Percutaneous implantation of a second device in patients with residual right-to-left shunt after patent foramen ovale closure.

INTRODUCTION

The management of patients with residual right-to-left shunt (rRLS) after percutaneous patent foramen ovale (PFO) closure is debated. The aim of this study was to define the incidence of moderate-to-large rRLS and to report the feasibility, safety and long-term clinical outcome of transcatheter closure of rRLS.

METHODS AND RESULTS

From June 2000 to March 2013, 322 subjects underwent percutaneous PFO closure. In 39 patients (12.1%) with moderate-to-large rRLS on transcranial Doppler (TCD) and/or transesophageal echocardiogram a second cardiac catheterization was performed with the aim of completing the closure. A second closure device was implanted in 21 patients (53.8%). In the remaining 18 (46.2%), a second device was not delivered for the following reasons: in 13 (72.2%) no residual passage could be crossed, in 5 (27.8%) the residual shunt was deemed to be negligible. No complications occurred. After the second procedure, complete closure was proved by TCD in 16/21 (76.2%) subjects.

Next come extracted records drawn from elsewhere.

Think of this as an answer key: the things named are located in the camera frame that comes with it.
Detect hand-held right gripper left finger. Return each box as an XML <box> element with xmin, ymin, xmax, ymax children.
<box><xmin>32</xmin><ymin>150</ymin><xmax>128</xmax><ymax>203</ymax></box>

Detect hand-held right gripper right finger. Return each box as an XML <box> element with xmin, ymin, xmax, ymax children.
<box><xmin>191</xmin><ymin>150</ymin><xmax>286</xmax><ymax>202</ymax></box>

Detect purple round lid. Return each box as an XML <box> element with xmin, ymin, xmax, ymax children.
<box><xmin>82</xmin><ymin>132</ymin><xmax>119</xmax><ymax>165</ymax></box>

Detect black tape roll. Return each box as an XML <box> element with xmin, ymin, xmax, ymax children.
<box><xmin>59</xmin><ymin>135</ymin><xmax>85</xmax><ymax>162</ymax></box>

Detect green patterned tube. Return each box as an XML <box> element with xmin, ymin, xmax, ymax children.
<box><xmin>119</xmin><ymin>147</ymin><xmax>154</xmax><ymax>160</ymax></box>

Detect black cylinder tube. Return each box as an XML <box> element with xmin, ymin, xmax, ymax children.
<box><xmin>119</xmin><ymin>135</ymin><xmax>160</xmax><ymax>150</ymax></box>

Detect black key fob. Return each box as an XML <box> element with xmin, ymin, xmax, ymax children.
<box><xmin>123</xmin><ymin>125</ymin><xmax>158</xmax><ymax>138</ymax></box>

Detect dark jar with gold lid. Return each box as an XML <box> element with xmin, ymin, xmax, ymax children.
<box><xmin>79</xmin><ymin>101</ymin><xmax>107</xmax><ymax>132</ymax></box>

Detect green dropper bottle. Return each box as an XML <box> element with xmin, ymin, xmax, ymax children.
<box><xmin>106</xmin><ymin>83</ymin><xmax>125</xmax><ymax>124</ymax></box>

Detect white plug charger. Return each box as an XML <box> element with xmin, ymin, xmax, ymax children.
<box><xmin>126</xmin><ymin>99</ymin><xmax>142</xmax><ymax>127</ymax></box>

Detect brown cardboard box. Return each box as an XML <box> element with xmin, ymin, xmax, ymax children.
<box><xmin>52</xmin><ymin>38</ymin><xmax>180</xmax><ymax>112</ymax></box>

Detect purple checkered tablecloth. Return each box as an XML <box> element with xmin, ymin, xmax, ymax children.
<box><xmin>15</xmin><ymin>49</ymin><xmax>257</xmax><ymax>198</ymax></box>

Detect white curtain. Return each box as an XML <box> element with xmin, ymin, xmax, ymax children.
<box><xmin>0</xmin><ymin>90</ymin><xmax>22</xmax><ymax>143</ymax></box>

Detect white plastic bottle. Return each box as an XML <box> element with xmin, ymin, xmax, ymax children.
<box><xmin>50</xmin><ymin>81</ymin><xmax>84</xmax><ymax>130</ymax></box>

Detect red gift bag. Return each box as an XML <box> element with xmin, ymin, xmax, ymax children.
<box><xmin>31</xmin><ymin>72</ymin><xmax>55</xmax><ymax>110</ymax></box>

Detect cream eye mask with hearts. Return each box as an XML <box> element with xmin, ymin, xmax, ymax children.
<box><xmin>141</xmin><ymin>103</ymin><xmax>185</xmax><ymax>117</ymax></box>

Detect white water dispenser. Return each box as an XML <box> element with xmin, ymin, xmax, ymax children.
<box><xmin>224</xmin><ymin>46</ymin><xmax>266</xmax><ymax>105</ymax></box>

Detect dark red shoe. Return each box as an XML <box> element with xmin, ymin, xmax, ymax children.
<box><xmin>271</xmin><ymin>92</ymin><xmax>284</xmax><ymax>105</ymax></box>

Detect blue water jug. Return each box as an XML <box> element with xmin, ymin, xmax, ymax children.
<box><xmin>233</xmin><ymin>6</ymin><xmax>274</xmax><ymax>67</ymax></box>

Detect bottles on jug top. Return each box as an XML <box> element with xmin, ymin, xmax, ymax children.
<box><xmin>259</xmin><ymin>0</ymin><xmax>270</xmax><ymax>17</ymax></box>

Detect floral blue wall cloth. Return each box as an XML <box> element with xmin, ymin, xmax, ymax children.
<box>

One patient received a third device. During follow-up (41 ± 19 months), no cerebrovascular ischemic accidents occurred.

CONCLUSION

A second percutaneous PFO occlusion device can be safely implanted in patients with significant rRLS. However, a moderate-to-large rRLS on TCD and/or TEE may not necessarily represent a significant risk of further paradoxical embolization.